The first patient exhibited both subjective improvement in clarity of vision and objective reduction of corneal opacification with use of ophthalmic losartan in conjunction with scleral lenses. The use of losartan in this case supports the currently accepted mechanism of topical losartan causing corneal myofibroblasts to undergo apoptosis, thereby decreasing corneal haze.^5,7,9,10 This case supports other published reports that topical losartan may be therapeutic in reducing corneal haze and may be an alternative therapy than previously accepted.¹⁰

The second patient developed late-onset corneal opacification after photorefractive keratectomy (more than 10 months after photorefractive keratectomy enhancement). Although the patient used compounded 0.8 mg/mL topical losartan for 2 months, the treatment was ultimately discontinued. Both the patient and clinician failed to see improvement in corneal haze with topical losartan use. Studies have shown that only 5% to 15% of patients with late-haze corneal opacification status after refractive surgery demonstrate a decrease in haze when treated with topical corticosteroids.^10,18 Topical losartan may also not be effective for late-haze corneal opacification, especially when the patient has a highly irregular cornea, based on the mechanism of action, past animal studies, and lack of clinical improvement found in this clinical case.⁹

Ultimately, the efficacy of topical losartan may depend on the underlying cause of corneal haze, presence or absence of neovascularization, and duration the haze has been present. For long-standing corneal opacifications, topical losartan may not be considered an initial treatment because of the cost and time involved in having the medication made by a compounding pharmacy as well as the lack of improvement in reduction of corneal haze. In these cases, other management options may be preferred. Additional case reports and clinical trials are needed to determine the benefit of topical losartan in the management of corneal haze.

Take home POints

• Although topical losartan is not a first-line treatment, there is evidence indicating that it is effective in both animals and humans for treating recalcitrant corneal haze.

• Topical losartan can be effectively delivered with scleral lenses.

• Topical losartan may not be effective in patients who have highly irregular corneas.
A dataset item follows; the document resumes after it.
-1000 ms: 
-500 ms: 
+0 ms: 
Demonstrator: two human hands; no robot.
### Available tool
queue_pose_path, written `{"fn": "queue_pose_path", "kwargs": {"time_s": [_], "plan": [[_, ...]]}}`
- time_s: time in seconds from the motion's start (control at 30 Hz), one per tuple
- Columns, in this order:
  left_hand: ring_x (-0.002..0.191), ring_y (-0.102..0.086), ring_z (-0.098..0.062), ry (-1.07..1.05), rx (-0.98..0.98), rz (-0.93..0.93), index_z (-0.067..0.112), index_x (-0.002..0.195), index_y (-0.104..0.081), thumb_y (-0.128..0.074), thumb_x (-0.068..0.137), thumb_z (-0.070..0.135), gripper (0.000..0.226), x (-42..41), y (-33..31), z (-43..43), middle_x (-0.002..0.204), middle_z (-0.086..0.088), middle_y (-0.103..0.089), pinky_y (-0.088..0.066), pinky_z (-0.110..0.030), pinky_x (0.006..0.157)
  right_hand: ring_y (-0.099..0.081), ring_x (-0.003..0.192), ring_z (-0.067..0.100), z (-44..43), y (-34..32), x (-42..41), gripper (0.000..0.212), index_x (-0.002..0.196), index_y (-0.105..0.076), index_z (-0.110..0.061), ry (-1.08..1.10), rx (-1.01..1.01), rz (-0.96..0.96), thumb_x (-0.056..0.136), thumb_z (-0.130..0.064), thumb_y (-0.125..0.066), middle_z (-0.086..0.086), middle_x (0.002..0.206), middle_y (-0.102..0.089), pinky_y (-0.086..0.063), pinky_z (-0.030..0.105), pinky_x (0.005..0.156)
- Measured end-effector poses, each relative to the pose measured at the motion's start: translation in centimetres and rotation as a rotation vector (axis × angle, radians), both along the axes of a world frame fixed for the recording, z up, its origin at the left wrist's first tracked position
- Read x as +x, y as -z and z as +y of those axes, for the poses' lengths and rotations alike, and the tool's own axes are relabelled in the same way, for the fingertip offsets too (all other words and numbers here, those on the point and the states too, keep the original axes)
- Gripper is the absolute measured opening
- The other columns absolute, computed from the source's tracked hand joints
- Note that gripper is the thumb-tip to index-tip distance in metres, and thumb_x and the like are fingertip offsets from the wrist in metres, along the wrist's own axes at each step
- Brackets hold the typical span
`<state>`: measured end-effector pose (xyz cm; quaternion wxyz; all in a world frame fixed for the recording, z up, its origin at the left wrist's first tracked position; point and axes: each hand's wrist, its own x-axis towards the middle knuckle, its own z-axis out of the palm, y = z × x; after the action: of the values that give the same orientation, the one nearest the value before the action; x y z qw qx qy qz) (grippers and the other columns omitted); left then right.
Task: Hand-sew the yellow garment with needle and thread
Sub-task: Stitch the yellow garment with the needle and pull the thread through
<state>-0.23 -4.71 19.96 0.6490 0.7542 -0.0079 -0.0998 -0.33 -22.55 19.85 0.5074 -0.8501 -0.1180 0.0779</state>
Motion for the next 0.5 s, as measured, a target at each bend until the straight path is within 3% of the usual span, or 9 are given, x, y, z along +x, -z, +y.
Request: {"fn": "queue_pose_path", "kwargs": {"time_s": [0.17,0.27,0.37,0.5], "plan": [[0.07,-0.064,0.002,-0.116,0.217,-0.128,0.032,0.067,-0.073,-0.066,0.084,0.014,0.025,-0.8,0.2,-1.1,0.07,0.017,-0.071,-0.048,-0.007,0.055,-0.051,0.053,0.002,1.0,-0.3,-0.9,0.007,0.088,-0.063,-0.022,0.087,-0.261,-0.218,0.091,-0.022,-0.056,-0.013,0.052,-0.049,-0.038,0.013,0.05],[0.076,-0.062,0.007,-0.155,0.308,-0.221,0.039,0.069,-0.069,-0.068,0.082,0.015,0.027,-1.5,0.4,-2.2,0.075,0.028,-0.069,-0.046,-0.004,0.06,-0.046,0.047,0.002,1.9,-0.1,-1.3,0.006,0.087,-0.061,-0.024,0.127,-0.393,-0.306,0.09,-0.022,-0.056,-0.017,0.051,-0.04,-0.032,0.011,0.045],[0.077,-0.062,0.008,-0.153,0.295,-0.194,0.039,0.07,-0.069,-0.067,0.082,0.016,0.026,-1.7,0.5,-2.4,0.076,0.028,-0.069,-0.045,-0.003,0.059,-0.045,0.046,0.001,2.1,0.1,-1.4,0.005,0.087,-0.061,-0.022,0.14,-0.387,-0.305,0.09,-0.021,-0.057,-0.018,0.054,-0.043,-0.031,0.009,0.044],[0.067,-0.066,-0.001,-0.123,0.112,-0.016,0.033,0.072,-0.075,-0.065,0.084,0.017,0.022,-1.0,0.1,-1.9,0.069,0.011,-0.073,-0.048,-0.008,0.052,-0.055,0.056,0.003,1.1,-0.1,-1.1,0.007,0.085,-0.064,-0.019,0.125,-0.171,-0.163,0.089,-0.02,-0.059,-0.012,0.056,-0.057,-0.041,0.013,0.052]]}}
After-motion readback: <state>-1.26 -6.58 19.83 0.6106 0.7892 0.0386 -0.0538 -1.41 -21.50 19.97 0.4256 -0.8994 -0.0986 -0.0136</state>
• Randomized clinical trials are still needed to fully vet topical losartan as a treatment for recalcitrant corneal haze.

Patient consent

No identifiable health information was included in this point counter point.

Conflicts of Interest

The authors have received research support from AbbVie Pharmaceuticals (A.D.P.), Alcon Research, LLC (A.D.P., J.S.H.), Art Optical (J.S.H.), Bausch + Lomb (A.D.P., J.S.H.), Contamac (J.S.H.), Euclid (J.S.H.), International Keratoconus Academy (J.S.H.), and Ocular Therapeutix (J.S.H.). The authors have served as consultants for AbbVie Pharmaceuticals (J.S.H.), Alcon (A.D.P., J.S.H.), Bausch + Lomb (A.D.P.), CooperVision (J.S.H.), Euclid (J.S.H.), HanAll Biopharma (A.D.P.), Glaukos (M.F.), International Keratoconus Academy (J.S.H.), Gas Permeable Lens Institute (J.S.H.), Johnson & Johnson Vision (J.S.H.), Tarsus (J.S.H.), and Metro Optics (J.S.H.). Dr Pucker is an employee of Lexitas Pharma Services and owns a consulting service (Eminent Ophthalmic Services, LLC), although neither of these positions pose a conflict of interest to the current work. Dr Malooley has no conflicts of interest to report.